▶ [To do]: Output the listing below verbatim.

▶ [Raw data]:
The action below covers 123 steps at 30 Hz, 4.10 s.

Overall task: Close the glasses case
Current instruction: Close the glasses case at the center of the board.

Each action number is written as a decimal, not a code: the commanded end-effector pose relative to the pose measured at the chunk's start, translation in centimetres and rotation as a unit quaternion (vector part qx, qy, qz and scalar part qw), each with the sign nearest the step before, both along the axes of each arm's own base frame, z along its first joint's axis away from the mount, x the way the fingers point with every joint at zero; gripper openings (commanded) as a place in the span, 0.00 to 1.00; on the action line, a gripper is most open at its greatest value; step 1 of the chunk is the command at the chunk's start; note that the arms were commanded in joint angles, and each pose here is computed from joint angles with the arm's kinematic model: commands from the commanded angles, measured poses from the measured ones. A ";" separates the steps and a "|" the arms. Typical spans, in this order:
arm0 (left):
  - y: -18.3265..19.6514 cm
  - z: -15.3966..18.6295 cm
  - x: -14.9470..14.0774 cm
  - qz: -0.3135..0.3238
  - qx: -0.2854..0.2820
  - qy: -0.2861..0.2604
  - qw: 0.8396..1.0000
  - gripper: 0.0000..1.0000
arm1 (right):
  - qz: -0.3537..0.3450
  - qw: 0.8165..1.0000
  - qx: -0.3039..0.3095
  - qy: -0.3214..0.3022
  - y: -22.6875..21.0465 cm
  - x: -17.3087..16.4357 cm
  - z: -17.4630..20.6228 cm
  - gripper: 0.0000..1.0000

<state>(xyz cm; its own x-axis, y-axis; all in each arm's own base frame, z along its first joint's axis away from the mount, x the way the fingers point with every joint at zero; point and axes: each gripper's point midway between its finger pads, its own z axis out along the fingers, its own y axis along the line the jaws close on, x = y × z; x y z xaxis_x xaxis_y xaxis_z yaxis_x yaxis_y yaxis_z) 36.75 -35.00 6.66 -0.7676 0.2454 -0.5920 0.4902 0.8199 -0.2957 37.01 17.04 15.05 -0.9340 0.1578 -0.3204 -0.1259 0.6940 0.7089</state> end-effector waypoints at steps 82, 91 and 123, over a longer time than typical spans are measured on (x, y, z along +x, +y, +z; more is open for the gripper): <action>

▶ [The answer]:
The action below covers 123 steps at 30 Hz, 4.10 s.

Overall task: Close the glasses case
Current instruction: Close the glasses case at the center of the board.

Each action number is written as a decimal, not a code: the commanded end-effector pose relative to the pose measured at the chunk's start, translation in centimetres and rotation as a unit quaternion (vector part qx, qy, qz and scalar part qw), each with the sign nearest the step before, both along the axes of each arm's own base frame, z along its first joint's axis away from the mount, x the way the fingers point with every joint at zero; gripper openings (commanded) as a place in the span, 0.00 to 1.00; on the action line, a gripper is most open at its greatest value; step 1 of the chunk is the command at the chunk's start; note that the arms were commanded in joint angles, and each pose here is computed from joint angles with the arm's kinematic model: commands from the commanded angles, measured poses from the measured ones. A ";" separates the steps and a "|" the arms. Typical spans, in this order:
arm0 (left):
  - y: -18.3265..19.6514 cm
  - z: -15.3966..18.6295 cm
  - x: -14.9470..14.0774 cm
  - qz: -0.3135..0.3238
  - qx: -0.2854..0.2820
  - qy: -0.2861..0.2604
  - qw: 0.8396..1.0000
  - gripper: 0.0000..1.0000
arm1 (right):
  - qz: -0.3537..0.3450
  - qw: 0.8165..1.0000
  - qx: -0.3039..0.3095
  - qy: -0.3214..0.3022
  - y: -22.6875..21.0465 cm
  - x: -17.3087..16.4357 cm
  - z: -17.4630..20.6228 cm
  - gripper: 0.0000..1.0000

<state>(xyz cm; its own x-axis, y-axis; all in each arm's own base frame, z along its first joint's axis away from the mount, x the way the fingers point with every joint at zero; point and axes: each gripper's point midway between its finger pads, its own z axis out along the fingers, its own y axis along the line the jaws close on, x = y × z; x y z xaxis_x xaxis_y xaxis_z yaxis_x yaxis_y yaxis_z) 36.75 -35.00 6.66 -0.7676 0.2454 -0.5920 0.4902 0.8199 -0.2957 37.01 17.04 15.05 -0.9340 0.1578 -0.3204 -0.1259 0.6940 0.7089</state> end-effector waypoints at steps 82, 91 and 123, over a longer time than typical spans are measured on (x, y, z along +x, +y, +z; more is open for the gripper): <action>

There is no more to this output.